> _YOUR TASK_: The answer is a number and only a number: how many lines of the data include the string "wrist"?

GIVEN INFORMATION Block Start

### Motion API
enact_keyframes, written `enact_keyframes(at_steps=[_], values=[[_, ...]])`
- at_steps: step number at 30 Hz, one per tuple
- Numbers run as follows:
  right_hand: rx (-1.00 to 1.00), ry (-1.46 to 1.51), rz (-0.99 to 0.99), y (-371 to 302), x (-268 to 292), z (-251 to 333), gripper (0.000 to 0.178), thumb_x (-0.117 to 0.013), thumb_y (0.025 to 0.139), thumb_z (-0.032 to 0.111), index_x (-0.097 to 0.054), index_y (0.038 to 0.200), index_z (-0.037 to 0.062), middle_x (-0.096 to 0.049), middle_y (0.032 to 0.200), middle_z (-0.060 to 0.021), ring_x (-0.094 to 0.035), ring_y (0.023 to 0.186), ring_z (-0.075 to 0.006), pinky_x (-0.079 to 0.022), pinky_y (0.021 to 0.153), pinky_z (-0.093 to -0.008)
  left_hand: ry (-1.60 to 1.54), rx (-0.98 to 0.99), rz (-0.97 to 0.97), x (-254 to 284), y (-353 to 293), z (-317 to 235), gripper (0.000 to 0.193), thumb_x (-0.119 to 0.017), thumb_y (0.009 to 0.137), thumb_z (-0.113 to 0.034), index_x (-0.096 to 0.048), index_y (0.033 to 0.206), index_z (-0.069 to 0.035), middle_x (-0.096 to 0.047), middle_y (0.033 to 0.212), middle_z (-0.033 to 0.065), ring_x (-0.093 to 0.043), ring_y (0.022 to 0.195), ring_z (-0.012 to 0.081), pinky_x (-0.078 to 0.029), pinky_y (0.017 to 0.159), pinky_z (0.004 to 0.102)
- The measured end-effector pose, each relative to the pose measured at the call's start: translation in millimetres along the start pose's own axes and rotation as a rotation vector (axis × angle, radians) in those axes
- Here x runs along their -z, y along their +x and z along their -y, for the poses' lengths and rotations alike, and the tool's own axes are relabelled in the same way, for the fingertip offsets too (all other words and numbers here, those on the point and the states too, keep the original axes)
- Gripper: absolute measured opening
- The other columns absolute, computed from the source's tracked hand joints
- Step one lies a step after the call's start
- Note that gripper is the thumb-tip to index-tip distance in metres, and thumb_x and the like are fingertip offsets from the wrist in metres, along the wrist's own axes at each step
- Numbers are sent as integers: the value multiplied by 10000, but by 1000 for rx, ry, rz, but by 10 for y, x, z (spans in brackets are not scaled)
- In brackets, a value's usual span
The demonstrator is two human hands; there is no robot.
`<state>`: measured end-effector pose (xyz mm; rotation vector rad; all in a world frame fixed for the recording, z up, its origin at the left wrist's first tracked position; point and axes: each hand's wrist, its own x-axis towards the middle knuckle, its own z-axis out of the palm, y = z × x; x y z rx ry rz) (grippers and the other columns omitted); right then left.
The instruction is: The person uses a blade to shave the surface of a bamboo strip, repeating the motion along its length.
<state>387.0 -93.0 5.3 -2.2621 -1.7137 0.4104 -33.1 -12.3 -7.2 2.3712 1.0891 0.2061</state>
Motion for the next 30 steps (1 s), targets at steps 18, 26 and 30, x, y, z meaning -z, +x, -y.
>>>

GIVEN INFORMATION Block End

> _SOLUTION_: 2